Joyce and Sarah are clearly excited to be explaining words to me. They debate between each other in energetic little girl movements before settling on a definitions or explanations. And I cannot help but be very impressed with their language skills. Sarah even tries to explain the difference between simple present and present continuous to me, and I am happy to let her. This is so damn wonderful for all of us. I’m learning Chinese, they’re strengthening their English.

What impresses me, at least from a teaching perspective, is the seeming ability for young people to absorb new ideas with a greater ease than when they are older. At least, it seems like that here. These two little girls know all these words in English, and when I teach them a new word, they immediately put it to use. A couple of my high school students have to be dragged into new vocabulary, and are reticent to use it at all. Even my strongest student would only have the advantage of a high school vocabulary over these two little teachers.

(Yet another note: I am not speaking for myself. I don’t know if I can be unbiased toward my own abilities.)
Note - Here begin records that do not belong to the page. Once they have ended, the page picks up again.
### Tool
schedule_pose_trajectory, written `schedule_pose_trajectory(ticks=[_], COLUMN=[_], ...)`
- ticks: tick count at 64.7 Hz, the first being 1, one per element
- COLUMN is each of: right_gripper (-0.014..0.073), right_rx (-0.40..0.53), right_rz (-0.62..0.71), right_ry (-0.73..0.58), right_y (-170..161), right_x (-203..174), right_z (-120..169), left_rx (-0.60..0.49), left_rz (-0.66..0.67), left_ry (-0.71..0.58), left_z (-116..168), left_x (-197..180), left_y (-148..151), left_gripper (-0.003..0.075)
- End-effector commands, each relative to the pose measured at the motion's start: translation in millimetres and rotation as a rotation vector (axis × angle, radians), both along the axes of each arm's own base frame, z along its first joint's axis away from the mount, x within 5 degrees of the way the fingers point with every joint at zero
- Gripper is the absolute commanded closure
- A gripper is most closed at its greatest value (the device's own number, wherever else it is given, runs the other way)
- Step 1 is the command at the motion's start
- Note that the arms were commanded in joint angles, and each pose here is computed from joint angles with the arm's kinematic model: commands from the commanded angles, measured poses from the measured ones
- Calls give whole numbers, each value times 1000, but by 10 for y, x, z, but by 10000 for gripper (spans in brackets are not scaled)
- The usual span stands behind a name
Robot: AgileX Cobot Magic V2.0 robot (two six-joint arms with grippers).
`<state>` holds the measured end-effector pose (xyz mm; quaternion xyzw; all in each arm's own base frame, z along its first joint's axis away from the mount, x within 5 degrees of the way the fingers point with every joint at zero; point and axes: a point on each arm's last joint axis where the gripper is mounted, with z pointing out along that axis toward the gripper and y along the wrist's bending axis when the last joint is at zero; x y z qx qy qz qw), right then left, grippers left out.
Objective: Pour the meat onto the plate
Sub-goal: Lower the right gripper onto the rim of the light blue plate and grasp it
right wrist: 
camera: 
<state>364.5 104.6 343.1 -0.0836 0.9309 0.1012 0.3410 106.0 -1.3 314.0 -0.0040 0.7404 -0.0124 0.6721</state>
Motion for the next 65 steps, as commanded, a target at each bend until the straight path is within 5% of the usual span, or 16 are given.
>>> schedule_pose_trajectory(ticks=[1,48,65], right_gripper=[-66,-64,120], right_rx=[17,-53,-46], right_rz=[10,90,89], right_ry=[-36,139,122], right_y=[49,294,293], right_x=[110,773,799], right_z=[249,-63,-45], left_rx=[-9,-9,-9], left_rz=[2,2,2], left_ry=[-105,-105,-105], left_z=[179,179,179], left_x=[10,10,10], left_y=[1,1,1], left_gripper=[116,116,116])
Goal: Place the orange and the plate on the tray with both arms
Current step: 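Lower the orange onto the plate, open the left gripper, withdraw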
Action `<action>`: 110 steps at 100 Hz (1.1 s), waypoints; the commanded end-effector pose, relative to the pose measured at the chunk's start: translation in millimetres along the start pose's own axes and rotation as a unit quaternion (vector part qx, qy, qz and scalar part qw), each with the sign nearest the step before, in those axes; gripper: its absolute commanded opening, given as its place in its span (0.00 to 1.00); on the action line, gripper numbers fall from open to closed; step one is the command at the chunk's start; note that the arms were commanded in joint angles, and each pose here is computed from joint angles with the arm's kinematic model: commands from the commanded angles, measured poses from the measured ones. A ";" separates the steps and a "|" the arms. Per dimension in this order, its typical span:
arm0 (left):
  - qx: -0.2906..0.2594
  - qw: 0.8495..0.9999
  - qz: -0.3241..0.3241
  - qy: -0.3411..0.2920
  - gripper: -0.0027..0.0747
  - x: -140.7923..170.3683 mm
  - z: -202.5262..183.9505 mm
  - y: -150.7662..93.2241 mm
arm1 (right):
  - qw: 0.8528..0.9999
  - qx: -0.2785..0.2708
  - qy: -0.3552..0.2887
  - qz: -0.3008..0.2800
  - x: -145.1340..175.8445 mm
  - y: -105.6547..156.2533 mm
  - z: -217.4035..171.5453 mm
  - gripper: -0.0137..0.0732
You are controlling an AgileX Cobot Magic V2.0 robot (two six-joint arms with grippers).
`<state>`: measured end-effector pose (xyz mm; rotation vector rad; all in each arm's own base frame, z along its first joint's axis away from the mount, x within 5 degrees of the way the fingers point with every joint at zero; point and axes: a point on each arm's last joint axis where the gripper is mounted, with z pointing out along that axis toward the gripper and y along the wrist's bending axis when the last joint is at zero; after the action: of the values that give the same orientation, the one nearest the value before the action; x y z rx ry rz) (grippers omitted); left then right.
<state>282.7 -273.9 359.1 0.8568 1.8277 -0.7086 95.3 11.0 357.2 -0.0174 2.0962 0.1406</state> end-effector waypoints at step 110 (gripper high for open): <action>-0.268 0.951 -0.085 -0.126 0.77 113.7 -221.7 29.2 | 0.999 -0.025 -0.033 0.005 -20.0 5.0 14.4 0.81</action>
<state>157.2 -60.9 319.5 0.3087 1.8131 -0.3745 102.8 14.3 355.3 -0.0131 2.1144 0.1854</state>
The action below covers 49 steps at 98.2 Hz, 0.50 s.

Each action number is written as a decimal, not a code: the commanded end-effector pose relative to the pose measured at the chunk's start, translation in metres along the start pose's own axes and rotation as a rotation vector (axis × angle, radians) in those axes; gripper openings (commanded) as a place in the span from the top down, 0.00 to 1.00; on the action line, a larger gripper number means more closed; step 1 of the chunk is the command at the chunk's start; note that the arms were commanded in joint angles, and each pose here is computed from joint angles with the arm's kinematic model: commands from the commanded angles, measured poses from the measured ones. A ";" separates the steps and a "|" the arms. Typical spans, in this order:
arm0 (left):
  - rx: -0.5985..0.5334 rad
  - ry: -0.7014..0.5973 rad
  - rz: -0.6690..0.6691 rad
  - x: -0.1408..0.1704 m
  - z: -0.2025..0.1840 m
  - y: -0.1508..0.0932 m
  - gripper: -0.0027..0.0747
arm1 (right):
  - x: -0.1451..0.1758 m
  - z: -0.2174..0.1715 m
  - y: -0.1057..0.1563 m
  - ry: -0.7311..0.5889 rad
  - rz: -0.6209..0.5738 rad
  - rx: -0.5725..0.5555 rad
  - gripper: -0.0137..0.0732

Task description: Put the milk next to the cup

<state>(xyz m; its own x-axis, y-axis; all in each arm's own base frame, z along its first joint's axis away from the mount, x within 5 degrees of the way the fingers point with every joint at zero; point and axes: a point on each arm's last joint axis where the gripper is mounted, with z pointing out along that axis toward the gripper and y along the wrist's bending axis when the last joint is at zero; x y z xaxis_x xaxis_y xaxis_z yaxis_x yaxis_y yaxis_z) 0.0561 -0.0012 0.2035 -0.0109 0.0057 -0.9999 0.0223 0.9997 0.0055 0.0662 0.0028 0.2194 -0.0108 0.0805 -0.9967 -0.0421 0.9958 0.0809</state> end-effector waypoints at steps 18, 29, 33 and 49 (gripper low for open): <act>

Teaching college did not require me to have a degree in Education, but I know teaching high, middle, and elementary school does. I wish I knew how to properly articulate what I am seeing in more academic terms. I know very little of learning theory, save what I learned getting my CELTA, and toddler psychology from working at KidVille.

Is this an example of the increasing Western influence in China? As 2 Broke Girls, Harry Potter, and Spongebob make their way into the cultural scene, will more young people have a natural base level of English? Or is this an example, perhaps, of what happens when language training begins from a young age, as opposed to later in schooling? I have no doubt that those two girls, if they continue, will be incredibly sought after in the job market. As young as they are, they are well on their way to being bi-lingual in two of the most critical languages in the world today. I sincerely hope they find a way to use their natural skills.

They certainly pulled me out of my doldrums!

May the Force be with them.

To be Happy

Me: Hello! How are you today?
Student 1: I am…happy.
Me: That is good to hear. Hi! How are you?
Student 2: I am happy.
Me: You are also happy?
Student 2: Shen ma?  (translation: What?)
Me: You are also happy? She (gesture to student 1) is happy. I (gesture to me) am happy. You are also happy? (gesture to student 2)
*Chinese chatter*
Student 2: Hao – yes.
Me: Good. Hi? How are you feeling?
Student 3: I am happy.
Me: (to myself) Of course you are…

15 happy students. When I studied to get my CELTA, I remember learning about ruts. Students understand one word, and so they will use that word even if it only sort of applies.  If you can’t remember how to say “annoyed” then you might as well say “happy” because you at least know what that word means. Happy is this all-encompassing word for “not bad.” And it is, apparently, the one emotion my students feel comfortable using. Except for my slightly sarcastic student who will use “sleepy” and “hungry” on occasion. It’s my own fault – I didn’t emphasize neutral words during vocabulary building.

So today, I started class with a mini-vocab building lesson. On the board, I wrote “I am HAPPY.” with happy circled and underlined. Then I re-enacted the beginning of class. I am happy. I am happy. I am happy. I am happy. With each repetition, I slumped a little more. Giggles meant I was understood.  I then started to write other words around HAPPY – great, good, alright, fine, ok, in a good mood. These words, stemming from happy, will hopefully work their way into my class’ vocabulary system. And I am aware that feeling ok and feeling happy are not quite the same thing, but that is the point. Nuances are crucial, and happy is a good starting point to explain that.

This is not to say I would not be thrilled if my students were all, each and every one, happy. What a great way to be – authentically happy all the time. Except they’re high schoolers, so I know for a fact that this is not true. They’re probably bored, and tired, and angsty, and frustrated, and in love, and overworked, and melancholy, and excited, and jealous, and chilly (it’s not quite warm out), and a hundred other emotions. Happy, as a catchall, belies the depth of feeling. It is also is a buffer – my students don’t have responses to “Why are you happy?”  But it is a safe word for “even keel” – and I get that.

Douglas Adams says it best: “…the best way not to be unhappy is not to have a word for it.”Perhaps if I don’t teach them how to express negative emotions, they’ll never have them in English…

Then again, today I asked a student “How are you?”
“TERRIBLE!” She exclaimed dramatically.
“Terrible?!” I imitated. “Why are you terrible?”
“Because…teacher give me…many vocab work!”